An airboat revved to life and shot into view, skimming the Hillsborough River before bursting through a red ribbon stretched beneath the refurbished Columbus Drive bridge.
In dramatic fashion, local leaders rededicated the iconic bridge that 86 years ago united the neighborhoods of West Tampa and Tampa Heights.
"Today Tampa has proven it respects its past, deserves its future, and a bright one at that," said Sharon Keene, a Riverside Heights resident who spearheaded a movement to save the bridge.
She was among about 20 people who attended Friday's ceremony, including Hillsborough County Commissioners Les Miller and Kevin Beckner, State Rep. Janet Cruz and Tampa City Council members Charlie Miranda and Mike Suarez.

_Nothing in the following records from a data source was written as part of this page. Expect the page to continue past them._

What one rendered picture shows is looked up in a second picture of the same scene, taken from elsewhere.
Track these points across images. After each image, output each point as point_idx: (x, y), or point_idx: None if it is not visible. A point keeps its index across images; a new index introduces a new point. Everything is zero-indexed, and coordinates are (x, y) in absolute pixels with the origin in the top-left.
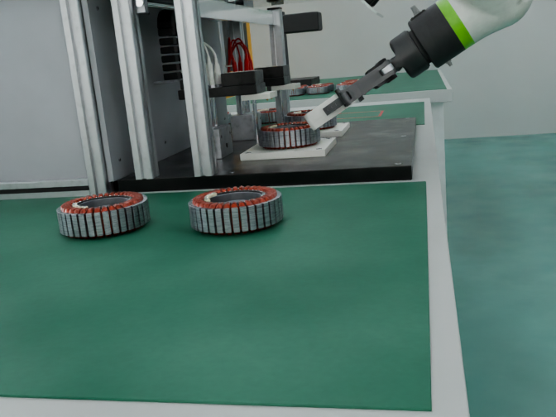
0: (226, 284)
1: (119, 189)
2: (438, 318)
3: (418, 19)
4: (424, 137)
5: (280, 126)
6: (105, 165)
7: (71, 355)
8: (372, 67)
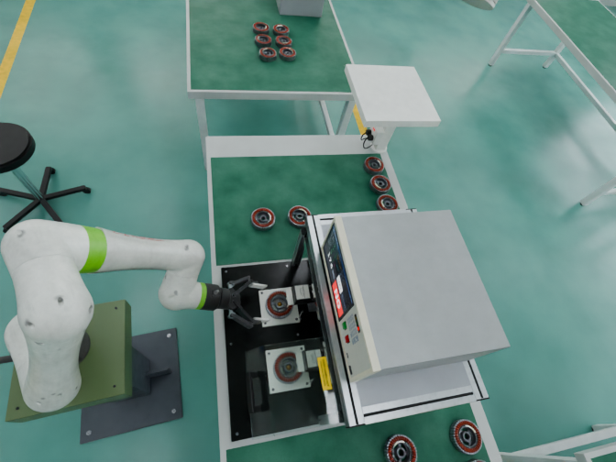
0: (248, 186)
1: None
2: (210, 177)
3: (215, 286)
4: (222, 379)
5: (285, 309)
6: None
7: (260, 164)
8: (237, 290)

Through the years the bridge — at Columbus and Rome Avenue — has been a community landmark. Children fished and dived off the bridge. Miranda said thousands of baptisms took place there.
The bridge tender was an unofficial lifeguard and truant officer, Keene said.
"He would warn the kids about alligators and snakes in the river," she said. And when he left work, he would knock on doors and ask parents whether they knew their children had played hooky from school.
Built in 1926 at a cost of about $420,000, the bridge is one of two remaining bobtail swing bridges in Florida and one of nine in the United States. It has the distinction of being the widest of the bobtail bridges, with two lanes in each direction plus sidewalks.
To open for boat traffic, the 103-foot bobtail rotates on a turntable and swings horizontally, staying parallel with the river. In contrast, most drawbridges separate in the middle, with the two halves rising vertically.
Because the bridge's pivot point is not at dead center, the bridge opens wider and makes it easier for boats to navigate, said Mike Williams, the county's engineering and environmental services division director.
The restoration was an $8.75 million joint project largely funded by the city and county.
About $6.85 million was from community investment tax dollars. Nearly $2 million of the cost was covered by a federal grant issued through the Florida Department of Transportation.
Work included replacing the bridge's mechanical elements and control system, road upgrades, paint, structural repairs to concrete and steel and reconstruction of the tender house.
"This is what really makes America," Miranda said. "You want to put people to work fixing your infrastructure."